Genomics. 2019 Jul;111(4):549-559. doi: 10.1016/j.ygeno.2018.03.010. Epub 2018 Mar 13.
This article introduces an alignment-free clustering method in order to cluster all the 66 DORs sequentially diverse protein sequences. Two different methods are discussed: one is utilizing twenty standard amino acids (without grouping) and another one is using chemical grouping of amino acids (with grouping).
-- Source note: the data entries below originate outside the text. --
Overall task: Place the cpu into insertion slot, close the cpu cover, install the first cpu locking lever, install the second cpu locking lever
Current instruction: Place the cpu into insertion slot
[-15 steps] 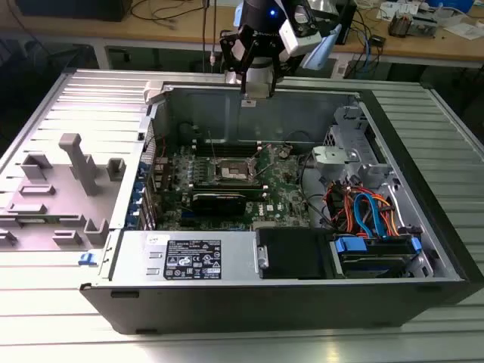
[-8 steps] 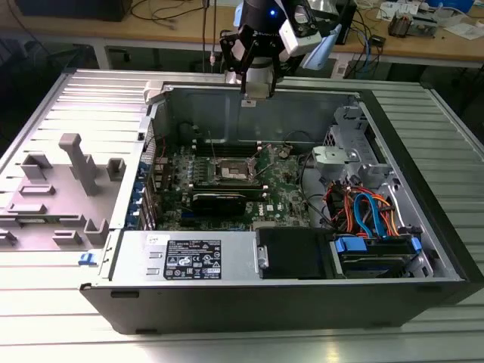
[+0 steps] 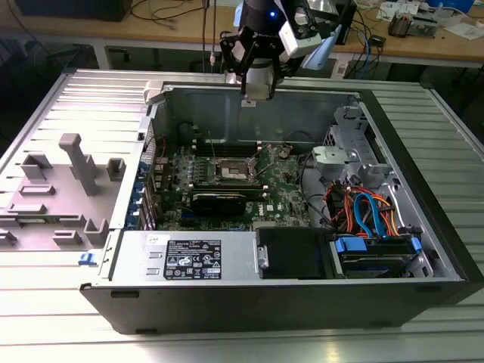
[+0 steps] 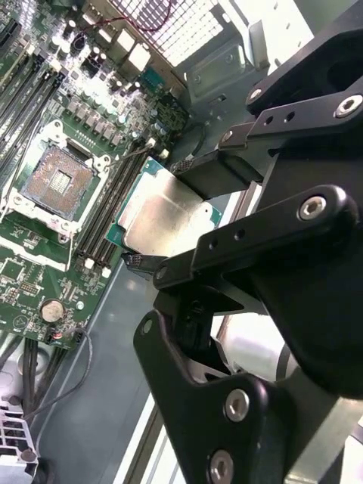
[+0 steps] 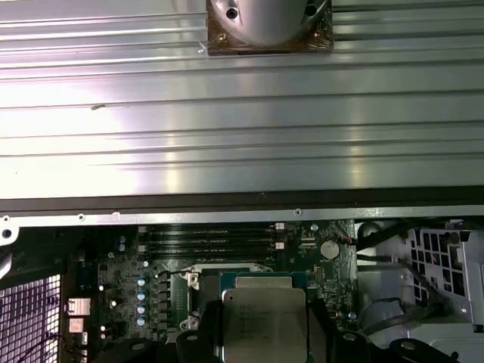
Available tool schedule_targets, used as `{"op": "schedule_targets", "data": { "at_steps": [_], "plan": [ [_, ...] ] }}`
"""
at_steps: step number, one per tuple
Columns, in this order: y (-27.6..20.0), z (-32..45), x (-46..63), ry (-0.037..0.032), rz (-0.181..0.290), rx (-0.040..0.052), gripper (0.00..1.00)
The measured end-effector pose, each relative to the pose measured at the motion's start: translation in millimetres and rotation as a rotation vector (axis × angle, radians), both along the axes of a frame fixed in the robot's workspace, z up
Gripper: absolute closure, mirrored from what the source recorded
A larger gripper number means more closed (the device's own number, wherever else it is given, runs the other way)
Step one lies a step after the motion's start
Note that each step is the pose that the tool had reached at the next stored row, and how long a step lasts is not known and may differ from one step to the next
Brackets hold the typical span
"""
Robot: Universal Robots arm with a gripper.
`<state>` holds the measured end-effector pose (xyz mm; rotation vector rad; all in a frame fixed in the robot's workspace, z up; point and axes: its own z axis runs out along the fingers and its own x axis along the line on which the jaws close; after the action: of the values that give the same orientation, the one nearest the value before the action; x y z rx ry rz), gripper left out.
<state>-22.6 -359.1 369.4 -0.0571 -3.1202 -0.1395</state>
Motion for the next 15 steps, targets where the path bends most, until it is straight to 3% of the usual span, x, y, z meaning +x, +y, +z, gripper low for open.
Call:
{"op": "schedule_targets", "data": {
  "at_steps": [3,15],
  "plan": [
    [-0.1,-0.9,0.0,0.0009,-0.018,0.0,0.46],
    [0.0,-1.1,0.0,0.0009,-0.018,0.0002,0.46]
  ]
}}
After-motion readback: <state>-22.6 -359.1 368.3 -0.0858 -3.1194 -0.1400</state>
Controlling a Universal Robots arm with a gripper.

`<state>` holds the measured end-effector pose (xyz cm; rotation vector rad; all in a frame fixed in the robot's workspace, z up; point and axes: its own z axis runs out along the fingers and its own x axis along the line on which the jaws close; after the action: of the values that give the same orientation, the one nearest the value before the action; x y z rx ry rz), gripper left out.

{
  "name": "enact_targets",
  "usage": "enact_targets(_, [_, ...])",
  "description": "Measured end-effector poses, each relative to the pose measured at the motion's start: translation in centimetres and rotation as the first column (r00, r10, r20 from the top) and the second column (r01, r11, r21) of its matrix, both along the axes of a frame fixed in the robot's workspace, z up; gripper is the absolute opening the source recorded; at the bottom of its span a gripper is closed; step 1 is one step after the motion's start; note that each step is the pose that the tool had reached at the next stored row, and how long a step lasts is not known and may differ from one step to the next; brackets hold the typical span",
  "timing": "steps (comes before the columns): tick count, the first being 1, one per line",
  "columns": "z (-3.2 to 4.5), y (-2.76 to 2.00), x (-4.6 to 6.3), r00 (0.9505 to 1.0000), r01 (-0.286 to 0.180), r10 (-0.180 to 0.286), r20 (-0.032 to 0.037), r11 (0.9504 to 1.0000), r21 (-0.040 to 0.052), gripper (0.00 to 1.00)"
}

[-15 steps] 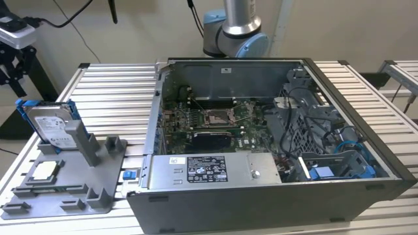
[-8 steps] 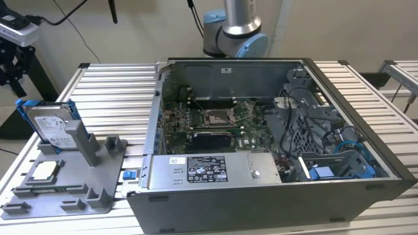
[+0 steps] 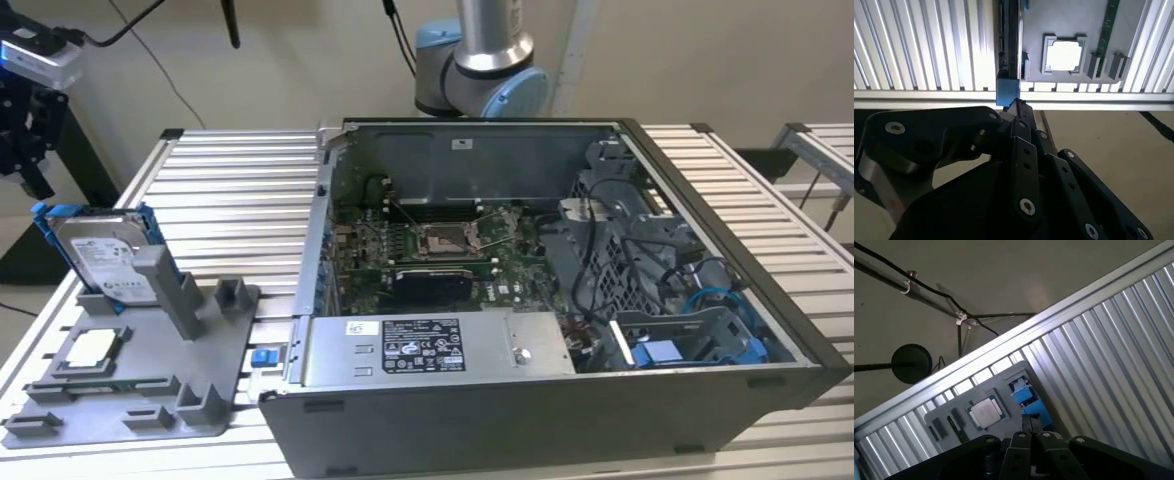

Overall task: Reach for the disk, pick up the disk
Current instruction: 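Pick up the disk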

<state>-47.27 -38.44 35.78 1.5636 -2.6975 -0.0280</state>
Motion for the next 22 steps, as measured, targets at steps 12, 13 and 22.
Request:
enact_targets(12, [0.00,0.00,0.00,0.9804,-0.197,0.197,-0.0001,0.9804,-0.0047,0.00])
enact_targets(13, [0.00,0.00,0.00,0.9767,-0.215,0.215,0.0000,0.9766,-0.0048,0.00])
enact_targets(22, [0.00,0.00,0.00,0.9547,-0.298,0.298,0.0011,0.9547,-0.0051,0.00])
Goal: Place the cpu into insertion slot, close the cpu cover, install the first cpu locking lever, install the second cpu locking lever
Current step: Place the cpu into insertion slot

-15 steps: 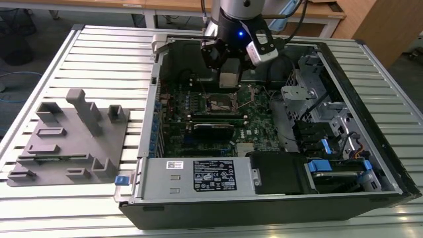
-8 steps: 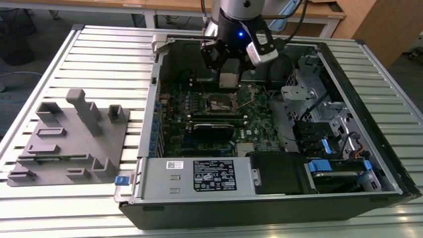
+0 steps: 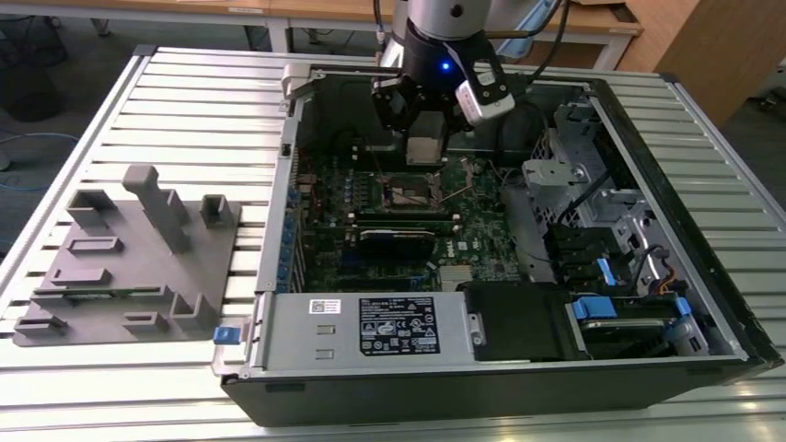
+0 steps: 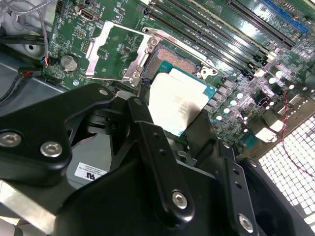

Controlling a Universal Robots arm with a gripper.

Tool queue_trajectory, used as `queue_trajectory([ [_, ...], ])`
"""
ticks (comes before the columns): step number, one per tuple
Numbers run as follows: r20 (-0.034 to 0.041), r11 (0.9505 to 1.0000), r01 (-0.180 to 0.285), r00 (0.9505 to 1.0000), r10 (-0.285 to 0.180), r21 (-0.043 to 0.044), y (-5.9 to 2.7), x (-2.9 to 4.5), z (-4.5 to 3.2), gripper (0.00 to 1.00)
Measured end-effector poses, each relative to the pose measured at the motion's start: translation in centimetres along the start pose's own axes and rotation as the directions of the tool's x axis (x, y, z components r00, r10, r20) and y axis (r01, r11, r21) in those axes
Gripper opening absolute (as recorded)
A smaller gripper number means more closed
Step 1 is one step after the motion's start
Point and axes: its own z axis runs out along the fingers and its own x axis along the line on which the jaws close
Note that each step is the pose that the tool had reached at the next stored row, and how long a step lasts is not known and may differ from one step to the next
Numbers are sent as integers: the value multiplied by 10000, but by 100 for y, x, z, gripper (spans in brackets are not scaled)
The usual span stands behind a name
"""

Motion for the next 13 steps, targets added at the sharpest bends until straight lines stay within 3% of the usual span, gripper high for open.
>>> queue_trajectory([
  [13,0,10000,1,10000,-1,1,-4,27,38,54],
])
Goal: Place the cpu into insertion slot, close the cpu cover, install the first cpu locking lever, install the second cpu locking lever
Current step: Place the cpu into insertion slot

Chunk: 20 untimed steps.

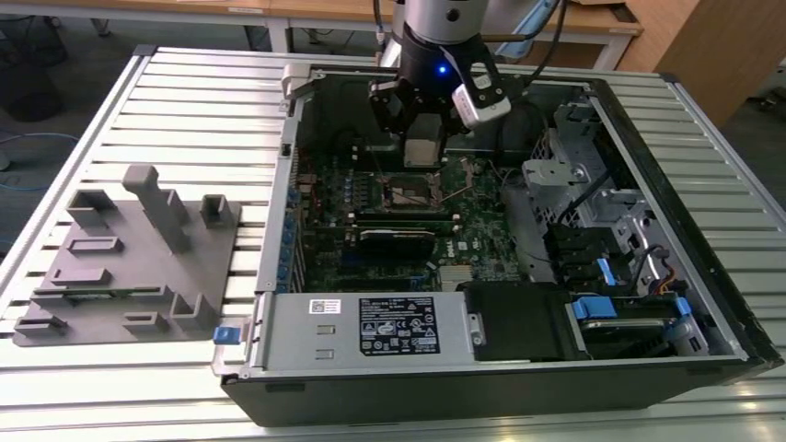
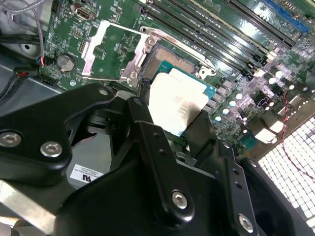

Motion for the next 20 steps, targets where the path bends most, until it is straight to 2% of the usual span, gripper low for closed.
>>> queue_trajectory([
  [7,2,10000,-2,10000,2,-3,4,2,4,54],
  [12,1,10000,-1,10000,1,0,48,3,29,54],
  [20,0,10000,-2,10000,2,0,69,7,166,54],
])
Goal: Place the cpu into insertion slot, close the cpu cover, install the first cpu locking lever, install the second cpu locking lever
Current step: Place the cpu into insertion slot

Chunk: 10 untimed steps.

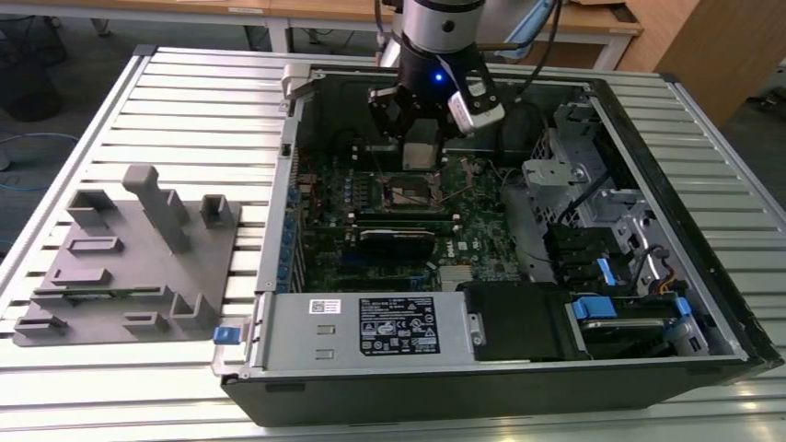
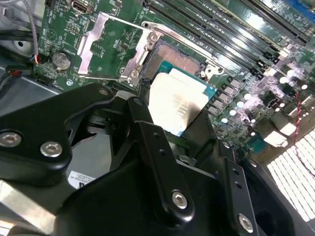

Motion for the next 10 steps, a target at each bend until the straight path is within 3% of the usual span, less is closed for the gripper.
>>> queue_trajectory([
  [5,0,10000,0,10000,0,1,-2,2,90,54],
  [10,1,10000,0,10000,0,0,-4,3,119,54],
])
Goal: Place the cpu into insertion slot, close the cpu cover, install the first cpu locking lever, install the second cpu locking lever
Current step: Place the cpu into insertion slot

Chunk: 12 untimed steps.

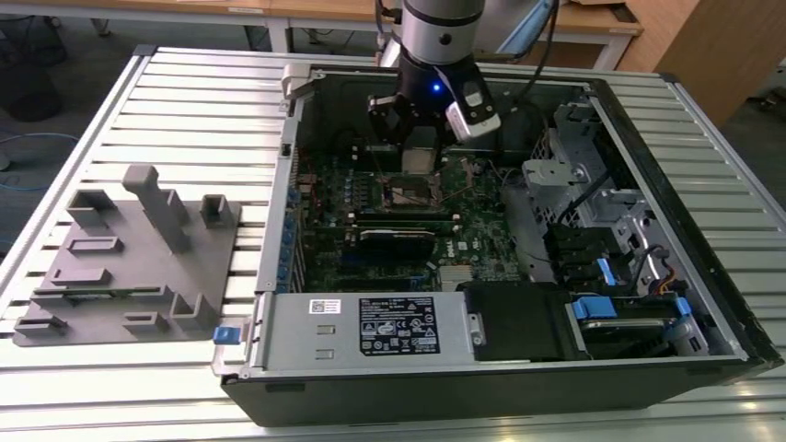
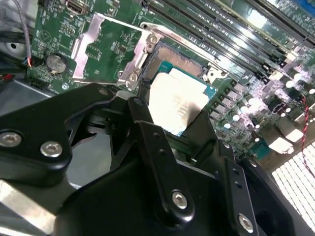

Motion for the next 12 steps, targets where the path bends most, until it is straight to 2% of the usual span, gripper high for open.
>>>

Two grayscale images (representing two protein sequences by order pair frequency matrices) are compared to find the similarity index using morphology technique. We could achieve the correlation coefficients of 0.9734 and 0.9403 for without and with grouping methods respectively with the ClustalW result in the ND5 dataset, which are much better than some of the existing alignment-free methods. Based on the similarity index, the 66 DORs are clustered into three classes - Highest, Moderate and Lowest - which are seen to be best fitted for 66 DORs protein sequences. OR83b is the distinguished olfactory receptor expressed in divergent insect population which is substantiated through our investigation.
本文提出了一种无比对聚类方法,以便对所有 66 个 DOR 进行顺序多样的蛋白质序列聚类。讨论了两种不同的方法:一种是利用二十种标准氨基酸(不分组),另一种是利用氨基酸的化学分组(分组)。通过形态学技术比较两个灰度图像(通过顺序对频率矩阵表示两个蛋白质序列),以找到相似性指数。在 ND5 数据集的 ClustalW 结果中,无分组和分组方法的相关系数分别为 0.9734 和 0.9403,优于一些现有的无比对方法。基于相似性指数,将 66 个 DOR 聚类为三个类别——最高、中等和最低——这三个类别最适合 66 个 DOR 蛋白质序列。通过我们的研究,证实了 OR83b 是在不同的昆虫种群中表达的有区别的嗅觉受体。